### WORK REQUIRED
Return the data below exactly, stopping after the line with "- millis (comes".

--- PROVIDED DATA Enclosed Below ---

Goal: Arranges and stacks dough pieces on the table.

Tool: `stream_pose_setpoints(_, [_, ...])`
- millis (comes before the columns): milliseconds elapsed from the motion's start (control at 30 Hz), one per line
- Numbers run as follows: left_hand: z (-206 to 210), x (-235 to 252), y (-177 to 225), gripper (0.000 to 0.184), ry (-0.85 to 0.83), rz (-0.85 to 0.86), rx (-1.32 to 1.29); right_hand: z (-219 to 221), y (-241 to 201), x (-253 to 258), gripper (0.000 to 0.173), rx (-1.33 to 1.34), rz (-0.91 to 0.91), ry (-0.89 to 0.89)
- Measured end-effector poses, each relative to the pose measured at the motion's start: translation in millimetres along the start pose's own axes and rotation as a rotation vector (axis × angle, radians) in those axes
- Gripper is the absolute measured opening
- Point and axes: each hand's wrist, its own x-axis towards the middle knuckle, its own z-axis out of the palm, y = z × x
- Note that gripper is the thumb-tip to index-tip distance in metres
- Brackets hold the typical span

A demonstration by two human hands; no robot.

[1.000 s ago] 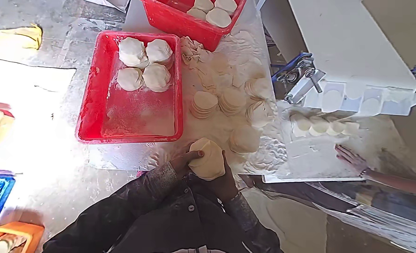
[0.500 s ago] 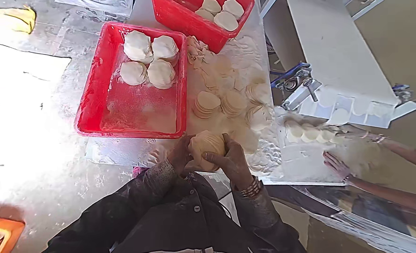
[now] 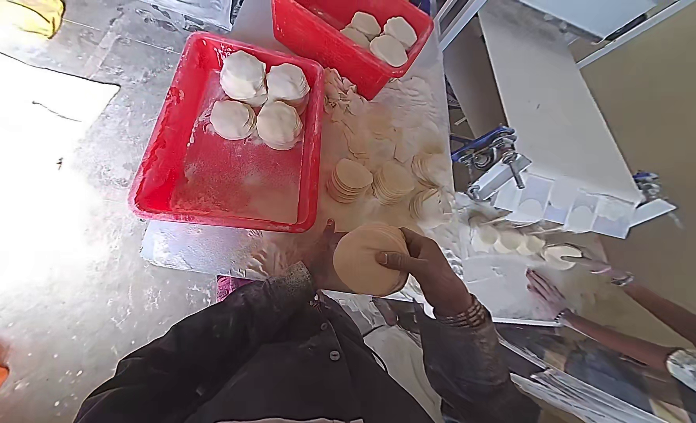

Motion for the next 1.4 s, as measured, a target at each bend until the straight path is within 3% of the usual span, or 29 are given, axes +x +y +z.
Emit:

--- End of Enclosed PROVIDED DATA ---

### COMPLETED TASK
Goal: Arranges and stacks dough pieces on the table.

Tool: `stream_pose_setpoints(_, [_, ...])`
- millis (comes before the columns): milliseconds elapsed from the motion's start (control at 30 Hz), one per line

The response to the exercise is now complete.